_Exercise instructions_. Every record here must be copied exactly, except for the images it holds.

_Source information_.
----

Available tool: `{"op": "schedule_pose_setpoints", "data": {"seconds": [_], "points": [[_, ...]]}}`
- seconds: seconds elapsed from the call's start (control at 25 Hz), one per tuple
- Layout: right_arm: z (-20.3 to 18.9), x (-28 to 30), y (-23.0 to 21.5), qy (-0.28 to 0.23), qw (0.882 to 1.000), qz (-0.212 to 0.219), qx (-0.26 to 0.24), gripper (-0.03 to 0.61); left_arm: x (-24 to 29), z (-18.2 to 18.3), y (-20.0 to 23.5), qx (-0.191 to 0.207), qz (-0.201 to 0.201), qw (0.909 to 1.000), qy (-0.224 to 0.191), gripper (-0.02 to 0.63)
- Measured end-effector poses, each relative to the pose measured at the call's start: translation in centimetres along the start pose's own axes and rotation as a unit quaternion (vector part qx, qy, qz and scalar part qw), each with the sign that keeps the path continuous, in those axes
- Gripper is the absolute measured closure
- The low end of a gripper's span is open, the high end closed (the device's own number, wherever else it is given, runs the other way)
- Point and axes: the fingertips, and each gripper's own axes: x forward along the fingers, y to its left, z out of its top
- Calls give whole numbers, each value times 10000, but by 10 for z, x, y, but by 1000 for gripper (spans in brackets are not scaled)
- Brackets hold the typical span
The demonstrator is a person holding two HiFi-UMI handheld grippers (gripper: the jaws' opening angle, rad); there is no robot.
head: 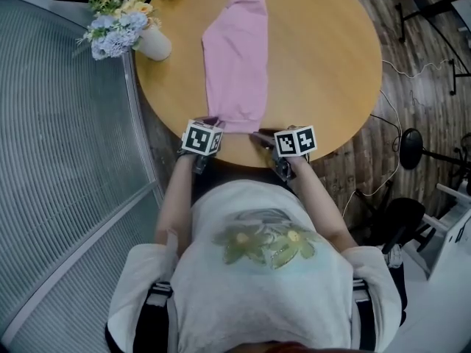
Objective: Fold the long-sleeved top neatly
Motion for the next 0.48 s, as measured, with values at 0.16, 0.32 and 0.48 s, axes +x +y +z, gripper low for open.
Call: {"op": "schedule_pose_setpoints", "data": {"seconds": [0.16, 0.32, 0.48], "points": [[18, -14, -7, -71, 9999, 123, 34, 449, -6, 3, -3, -294, -450, 9985, 103, 535], [65, -42, -10, -560, 9976, 396, -79, 446, -33, 40, 0, -657, -1241, 9897, -286, 534], [123, -68, -15, -942, 9915, 368, -816, 380, -47, 97, 41, -412, -783, 9933, -742, 533]]}}
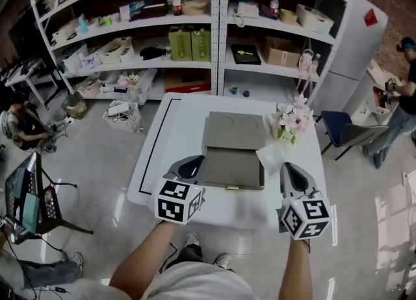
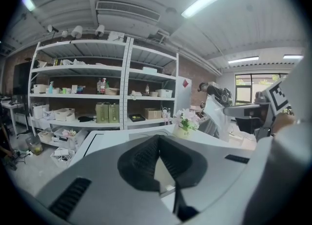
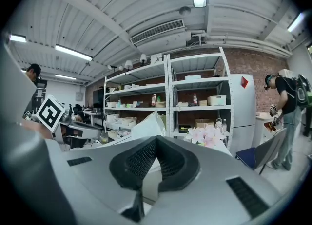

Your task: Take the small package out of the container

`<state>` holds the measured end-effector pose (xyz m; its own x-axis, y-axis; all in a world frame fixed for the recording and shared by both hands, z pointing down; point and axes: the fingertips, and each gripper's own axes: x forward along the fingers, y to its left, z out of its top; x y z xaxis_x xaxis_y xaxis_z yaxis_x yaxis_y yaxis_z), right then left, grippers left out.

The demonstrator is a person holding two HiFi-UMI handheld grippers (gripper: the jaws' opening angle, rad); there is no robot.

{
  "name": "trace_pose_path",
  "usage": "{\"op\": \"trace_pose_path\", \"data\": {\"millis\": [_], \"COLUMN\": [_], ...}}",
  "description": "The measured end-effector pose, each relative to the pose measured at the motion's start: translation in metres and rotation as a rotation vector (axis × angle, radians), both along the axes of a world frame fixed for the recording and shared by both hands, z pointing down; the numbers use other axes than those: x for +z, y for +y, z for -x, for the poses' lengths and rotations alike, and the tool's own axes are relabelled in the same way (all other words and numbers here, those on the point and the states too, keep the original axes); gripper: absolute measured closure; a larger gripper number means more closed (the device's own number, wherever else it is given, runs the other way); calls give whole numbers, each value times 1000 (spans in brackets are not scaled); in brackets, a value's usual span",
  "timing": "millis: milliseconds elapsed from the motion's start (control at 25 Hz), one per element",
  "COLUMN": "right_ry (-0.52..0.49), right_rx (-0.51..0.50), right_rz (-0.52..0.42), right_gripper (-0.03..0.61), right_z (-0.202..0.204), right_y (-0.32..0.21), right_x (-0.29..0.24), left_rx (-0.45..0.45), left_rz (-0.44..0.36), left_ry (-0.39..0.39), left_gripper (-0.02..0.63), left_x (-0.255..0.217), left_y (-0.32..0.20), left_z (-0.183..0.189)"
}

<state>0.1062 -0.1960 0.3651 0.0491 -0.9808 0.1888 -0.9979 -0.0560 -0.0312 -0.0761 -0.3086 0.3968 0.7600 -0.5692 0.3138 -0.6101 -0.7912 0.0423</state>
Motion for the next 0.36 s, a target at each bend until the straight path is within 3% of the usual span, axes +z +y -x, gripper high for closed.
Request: {"op": "trace_pose_path", "data": {"millis": [360], "right_ry": [-12], "right_rx": [17], "right_rz": [1], "right_gripper": [572], "right_z": [-5], "right_y": [3], "right_x": [0], "left_rx": [13], "left_rz": [0], "left_ry": [-1], "left_gripper": [612], "left_x": [-2], "left_y": [1], "left_z": [-5]}}
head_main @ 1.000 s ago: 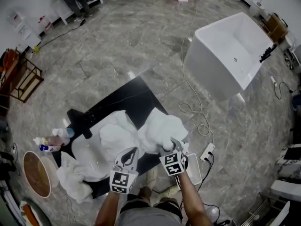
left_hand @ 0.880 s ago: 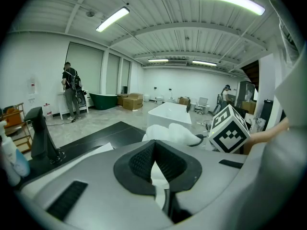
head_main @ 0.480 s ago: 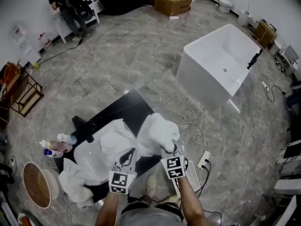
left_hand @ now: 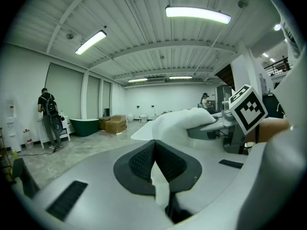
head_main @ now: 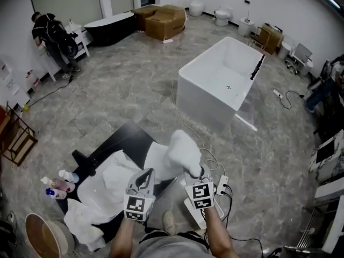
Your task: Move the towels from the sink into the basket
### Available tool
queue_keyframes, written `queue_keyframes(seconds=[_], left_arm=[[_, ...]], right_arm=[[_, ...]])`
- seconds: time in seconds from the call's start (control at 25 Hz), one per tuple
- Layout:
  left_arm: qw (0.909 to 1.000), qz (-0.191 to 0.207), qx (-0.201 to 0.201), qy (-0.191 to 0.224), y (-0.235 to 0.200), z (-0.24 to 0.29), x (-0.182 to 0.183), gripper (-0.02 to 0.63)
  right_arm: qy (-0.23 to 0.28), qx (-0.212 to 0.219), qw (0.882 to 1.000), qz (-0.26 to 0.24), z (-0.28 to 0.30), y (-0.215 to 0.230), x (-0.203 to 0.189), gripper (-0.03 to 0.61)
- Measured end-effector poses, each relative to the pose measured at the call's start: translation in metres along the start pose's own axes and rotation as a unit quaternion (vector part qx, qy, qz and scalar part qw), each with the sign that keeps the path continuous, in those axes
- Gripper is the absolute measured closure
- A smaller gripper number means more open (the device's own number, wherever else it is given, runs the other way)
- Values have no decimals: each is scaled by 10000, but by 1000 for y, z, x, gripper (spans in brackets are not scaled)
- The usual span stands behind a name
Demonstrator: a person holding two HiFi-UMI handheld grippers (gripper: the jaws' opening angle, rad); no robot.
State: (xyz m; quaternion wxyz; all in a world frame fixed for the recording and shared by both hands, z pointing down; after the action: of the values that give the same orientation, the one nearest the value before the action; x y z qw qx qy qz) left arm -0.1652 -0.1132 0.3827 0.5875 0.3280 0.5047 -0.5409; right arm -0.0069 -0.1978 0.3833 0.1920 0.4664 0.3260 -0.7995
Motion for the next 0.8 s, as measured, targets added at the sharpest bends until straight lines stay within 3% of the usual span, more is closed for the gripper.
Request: queue_keyframes(seconds=[0.36,0.8], left_arm=[[9953,272,-896,236,87,18,20,604],[9822,421,-1832,13,200,43,4,604]], right_arm=[[219,-1128,9931,-246,-107,62,14,482],[-424,-2036,9779,211,-218,108,-66,482]])
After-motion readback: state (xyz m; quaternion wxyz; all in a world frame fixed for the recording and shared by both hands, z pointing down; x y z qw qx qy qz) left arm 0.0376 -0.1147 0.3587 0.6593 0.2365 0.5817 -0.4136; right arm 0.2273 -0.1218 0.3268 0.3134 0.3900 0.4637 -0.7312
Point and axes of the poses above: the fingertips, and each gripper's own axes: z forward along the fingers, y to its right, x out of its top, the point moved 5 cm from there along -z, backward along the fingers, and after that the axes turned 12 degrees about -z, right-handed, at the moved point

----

_Your response_.
Available tool: `{"op": "schedule_pose_setpoints", "data": {"seconds": [_], "points": [[_, ...]]}}`
- seconds: seconds elapsed from the call's start (control at 25 Hz), one per tuple
- Layout: right_arm: z (-20.3 to 18.9), x (-28 to 30), y (-23.0 to 21.5), qy (-0.28 to 0.23), qw (0.882 to 1.000), qz (-0.212 to 0.219), qx (-0.26 to 0.24), gripper (-0.03 to 0.61); left_arm: x (-24 to 29), z (-18.2 to 18.3), y (-20.0 to 23.5), qx (-0.191 to 0.207), qz (-0.201 to 0.201), qw (0.909 to 1.000), qy (-0.224 to 0.191), gripper (-0.02 to 0.63)
- Measured end-effector poses, each relative to the pose measured at the call's start: translation in centimetres along the start pose's own axes and rotation as a unit quaternion (vector part qx, qy, qz and scalar part qw), each with the sign that keeps the path continuous, in those axes
- Gripper is the absolute measured closure
- The low end of a gripper's span is open, the high end closed (the device's own number, wherever else it is given, runs the other way)
- Point and axes: the fingertips, and each gripper's own axes: x forward along the fingers, y to its left, z out of its top
- Calls give whole numbers, each value times 10000, but by 10 for z, x, y, but by 1000 for gripper (spans in brackets are not scaled)
- Brackets hold the typical span
The demonstrator is a person holding two HiFi-UMI handheld grippers (gripper: the jaws' opening angle, rad); there is no robot.
head: 
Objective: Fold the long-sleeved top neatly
Motion for the next 0.48 s, as measured, with values at 0.16, 0.32 and 0.48 s, axes +x +y +z, gripper low for open.
Call: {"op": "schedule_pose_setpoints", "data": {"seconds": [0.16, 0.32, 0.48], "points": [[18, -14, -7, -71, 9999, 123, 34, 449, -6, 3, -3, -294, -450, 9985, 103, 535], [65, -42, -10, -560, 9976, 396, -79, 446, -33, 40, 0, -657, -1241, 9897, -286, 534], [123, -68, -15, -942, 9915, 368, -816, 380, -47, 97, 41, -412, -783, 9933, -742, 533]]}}

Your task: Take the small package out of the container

`<state>` holds the measured end-effector pose (xyz m; its own x-axis, y-axis; all in a world frame fixed for the recording and shared by both hands, z pointing down; point and axes: the fingertips, and each gripper's own axes: x forward along the fingers, y to its left, z out of its top; x y z xaxis_x xaxis_y xaxis_z yaxis_x yaxis_y yaxis_z), right then left, grippers left out.

The demonstrator is a person holding two HiFi-UMI handheld grippers (gripper: the jaws' opening angle, rad); there is no robot.

{
  "name": "trace_pose_path",
  "usage": "{\"op\": \"trace_pose_path\", \"data\": {\"millis\": [_], \"COLUMN\": [_], ...}}",
  "description": "The measured end-effector pose, each relative to the pose measured at the motion's start: translation in metres and rotation as a rotation vector (axis × angle, radians), both along the axes of a world frame fixed for the recording and shared by both hands, z pointing down; the numbers use other axes than those: x for +z, y for +y, z for -x, for the poses' lengths and rotations alike, and the tool's own axes are relabelled in the same way (all other words and numbers here, those on the point and the states too, keep the original axes); gripper: absolute measured closure; a larger gripper number means more closed (the device's own number, wherever else it is given, runs the other way); calls give whole numbers, each value times 1000 (spans in brackets are not scaled); in brackets, a value's usual span",
  "timing": "millis: milliseconds elapsed from the motion's start (control at 25 Hz), one per element",
  "COLUMN": "right_ry (-0.52..0.49), right_rx (-0.51..0.50), right_rz (-0.52..0.42), right_gripper (-0.03..0.61), right_z (-0.202..0.204), right_y (-0.32..0.21), right_x (-0.29..0.24), left_rx (-0.45..0.45), left_rz (-0.44..0.36), left_ry (-0.39..0.39), left_gripper (-0.02..0.63), left_x (-0.255..0.217), left_y (-0.32..0.20), left_z (-0.183..0.189)"
}

<state>0.1062 -0.1960 0.3651 0.0491 -0.9808 0.1888 -0.9979 -0.0560 -0.0312 -0.0761 -0.3086 0.3968 0.7600 -0.5692 0.3138 -0.6101 -0.7912 0.0423</state>
Motion for the next 0.36 s, a target at each bend until the straight path is within 3% of the usual span, axes +z +y -x, gripper high for closed.
Request: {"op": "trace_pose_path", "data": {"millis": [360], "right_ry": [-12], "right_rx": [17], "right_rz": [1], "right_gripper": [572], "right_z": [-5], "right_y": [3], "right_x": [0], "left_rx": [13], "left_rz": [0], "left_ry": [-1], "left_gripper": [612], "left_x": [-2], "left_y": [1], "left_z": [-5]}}
head_main @ 1.000 s ago: 
left_hand @ 0.880 s ago: 
head_main @ 0.480 s ago: 
left_hand @ now: 
head_main @ now: 
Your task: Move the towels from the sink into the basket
### Available tool
queue_keyframes, written `queue_keyframes(seconds=[_], left_arm=[[_, ...]], right_arm=[[_, ...]])`
- seconds: time in seconds from the call's start (control at 25 Hz), one per tuple
- Layout:
  left_arm: qw (0.909 to 1.000), qz (-0.191 to 0.207), qx (-0.201 to 0.201), qy (-0.191 to 0.224), y (-0.235 to 0.200), z (-0.24 to 0.29), x (-0.182 to 0.183), gripper (-0.02 to 0.63)
  right_arm: qy (-0.23 to 0.28), qx (-0.212 to 0.219), qw (0.882 to 1.000), qz (-0.26 to 0.24), z (-0.28 to 0.30), y (-0.215 to 0.230), x (-0.203 to 0.189), gripper (-0.03 to 0.61)
- Measured end-effector poses, each relative to the pose measured at the call's start: translation in metres along the start pose's own axes and rotation as a unit quaternion (vector part qx, qy, qz and scalar part qw), each with the sign that keeps the path continuous, in those axes
- Gripper is the absolute measured closure
- A smaller gripper number means more open (the device's own number, wherever else it is given, runs the other way)
- Values have no decimals: each is scaled by 10000, but by 1000 for y, z, x, gripper (spans in brackets are not scaled)
- The usual span stands behind a name
Demonstrator: a person holding two HiFi-UMI handheld grippers (gripper: the jaws' opening angle, rad); no robot.
State: (xyz m; quaternion wxyz; all in a world frame fixed for the recording and shared by both hands, z pointing down; after the action: of the values that give the same orientation, the one nearest the value before the action; x y z qw qx qy qz) left arm -0.1652 -0.1132 0.3827 0.5875 0.3280 0.5047 -0.5409; right arm -0.0069 -0.1978 0.3833 0.1920 0.4664 0.3260 -0.7995
Motion for the next 0.8 s, as measured, targets added at the sharpest bends until straight lines stay within 3% of the usual span, more is closed for the gripper.
Request: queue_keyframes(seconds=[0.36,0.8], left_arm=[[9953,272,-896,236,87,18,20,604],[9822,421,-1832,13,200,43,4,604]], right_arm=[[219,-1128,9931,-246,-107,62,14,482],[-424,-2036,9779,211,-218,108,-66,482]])
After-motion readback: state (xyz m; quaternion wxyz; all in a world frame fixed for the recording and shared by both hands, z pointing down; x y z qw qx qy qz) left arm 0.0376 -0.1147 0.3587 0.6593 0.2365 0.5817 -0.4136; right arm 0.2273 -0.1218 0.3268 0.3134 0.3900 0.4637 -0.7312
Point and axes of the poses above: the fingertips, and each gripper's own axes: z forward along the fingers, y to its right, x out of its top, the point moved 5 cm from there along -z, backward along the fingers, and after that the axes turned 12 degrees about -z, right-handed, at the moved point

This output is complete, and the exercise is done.